Das am Dienstag veröffentlichte 17. Sanktionspaket des Rates der Europäischen Union gegen Russland, das Reisebeschränkungen, das Einfrieren von Vermögenswerten sowie das Verbot der Bereitstellung von Geldern oder anderen wirtschaftlichen Ressourcen beinhaltet, richtet sich auch gegen Medienschaffende aus Deutschland.

Betroffen ist neben den in Russland tätigen Journalisten Alina Lipp und Thomas Röper der Gründer des linken Projekts Red Media, Hüseyin Doğru. Dessen ebenfalls auf der Sanktionsliste genannte Betreiberfirma AFA Medya befindet sich inzwischen in Liquidation. Die Schließung ist laut Red durch eine Kampagne deutscher staatlicher Stellen im Verbund mit Zeitungen wie dem Tagesspiegel und der Taz als Stichwortgebern erzwungen worden.

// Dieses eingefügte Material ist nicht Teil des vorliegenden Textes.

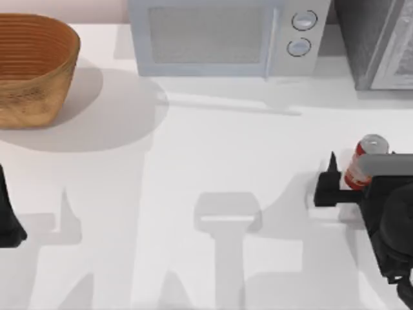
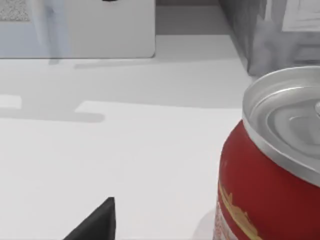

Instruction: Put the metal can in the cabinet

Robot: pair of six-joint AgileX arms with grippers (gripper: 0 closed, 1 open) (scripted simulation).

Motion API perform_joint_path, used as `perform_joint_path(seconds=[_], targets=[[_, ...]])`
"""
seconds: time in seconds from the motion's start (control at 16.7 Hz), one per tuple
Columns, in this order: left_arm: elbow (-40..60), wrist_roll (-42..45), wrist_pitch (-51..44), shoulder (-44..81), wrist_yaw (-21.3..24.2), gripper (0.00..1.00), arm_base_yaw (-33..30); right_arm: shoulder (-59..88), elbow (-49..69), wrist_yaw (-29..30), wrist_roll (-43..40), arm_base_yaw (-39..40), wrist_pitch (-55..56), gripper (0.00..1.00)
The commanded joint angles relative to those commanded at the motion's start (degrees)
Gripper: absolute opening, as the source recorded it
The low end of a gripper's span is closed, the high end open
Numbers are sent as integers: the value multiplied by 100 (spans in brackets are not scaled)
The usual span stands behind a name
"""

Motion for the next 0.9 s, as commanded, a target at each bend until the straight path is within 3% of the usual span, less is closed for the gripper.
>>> perform_joint_path(seconds=[0.48,0.9], targets=[[0,0,0,0,0,100,0,75,322,-181,-45,-187,-226,100],[0,0,0,0,0,100,0,75,322,-181,-45,-187,-226,47]])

Tatsächlich lesen sich die Vorwürfe auf der Sanktionsliste wie aus diesen Zeitungen abgeschrieben. So wird gegen Red nicht etwa eine Rechtfertigung des von Doğru explizit als imperialistisch kritisierten russischen Krieges gegen die Ukraine angeführt, sondern das Eintreten für die Rechte der Palästinenser.

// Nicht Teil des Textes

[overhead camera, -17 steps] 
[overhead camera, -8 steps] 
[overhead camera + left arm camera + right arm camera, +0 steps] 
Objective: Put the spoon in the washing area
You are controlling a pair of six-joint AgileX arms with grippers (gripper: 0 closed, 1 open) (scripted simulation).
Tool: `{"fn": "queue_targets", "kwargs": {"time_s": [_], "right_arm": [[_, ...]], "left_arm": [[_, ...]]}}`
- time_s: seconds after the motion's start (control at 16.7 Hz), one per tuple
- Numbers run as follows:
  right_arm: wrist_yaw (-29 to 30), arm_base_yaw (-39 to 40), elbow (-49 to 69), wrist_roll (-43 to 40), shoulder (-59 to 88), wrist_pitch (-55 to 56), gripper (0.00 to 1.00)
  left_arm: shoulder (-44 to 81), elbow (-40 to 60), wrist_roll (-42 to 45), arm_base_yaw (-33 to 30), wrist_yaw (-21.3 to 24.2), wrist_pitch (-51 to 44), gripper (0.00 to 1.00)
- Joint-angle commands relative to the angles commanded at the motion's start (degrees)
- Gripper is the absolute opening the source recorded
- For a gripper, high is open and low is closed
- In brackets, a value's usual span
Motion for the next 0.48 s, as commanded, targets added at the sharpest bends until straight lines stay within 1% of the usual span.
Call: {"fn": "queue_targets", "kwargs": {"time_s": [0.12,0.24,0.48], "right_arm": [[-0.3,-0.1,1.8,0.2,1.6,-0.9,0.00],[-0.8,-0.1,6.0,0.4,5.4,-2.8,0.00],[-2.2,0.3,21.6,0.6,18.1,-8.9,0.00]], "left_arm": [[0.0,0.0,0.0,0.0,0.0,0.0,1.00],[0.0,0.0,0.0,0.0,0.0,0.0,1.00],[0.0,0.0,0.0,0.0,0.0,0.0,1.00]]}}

Red unterhalte Verbindungen zu russischen staatlichen Propagandaeinrichtungen, gibt die Sanktionsliste eine vom Tagesspiegel aufgestellte und von dort zuerst vom früheren US-Außenminister Antony Blinken übernommene Behauptung wieder. Die Medienplattform werde genutzt, »um systematisch Falschinformationen zu politisch kontroversen Themen zu verbreiten, mit der Absicht, ethnische, politische und religiöse Unstimmigkeiten unter seiner überwiegend deutschen Zielgruppe zu schüren, unter anderem durch die Verbreitung der Narrative radikaler islamistischer Terrororganisationen wie der Hamas«. Als »Beleg« angeführt wird die Exklusivberichterstattung der vorwiegend auf Englisch schreibenden und auf ein internationales Publikum zielenden Red-Journalisten aus dem Inneren eines von Palästina-Aktivisten besetzten Instituts der Berliner Humboldt-Universität. Durch »die indirekte Unterstützung und Erleichterung gewalttätiger Demonstrationen und durch Informationsmanipulation« unterstützten Doğru und AFA Medya Maßnahmen der russischen Regierung zur Untergrabung von Stabilität und Sicherheit der EU und ihrer Mitgliedstaaten, so das Fazit auf der Liste.

Die so begründete Sanktionierung ist nicht nur ein Angriff auf ein linkes Medienportal und dessen Gründer, der per bürokratischem Akt ohne Gerichtsurteil seiner bürgerlichen Existenzgrundlagen beraubt wird. Es handelt sich um einen gefährlichen Präzedenzfall, um im Namen des Kampfes gegen »Desinformation« kritischem Journalismus, der die offiziellen Narrative der EU infrage stellt, den Boden zu entziehen. Willfährige Helfer findet das EU-Wahrheitsregime in Deutschland in einem Kartell liberaler und konservativer-bürgerlicher Medien, Journalisten und staatlich subventionierter »Faktenchecker«, das sich gegen abweichende Meinungen in Stellung gebracht hat. Wehret den Anfängen!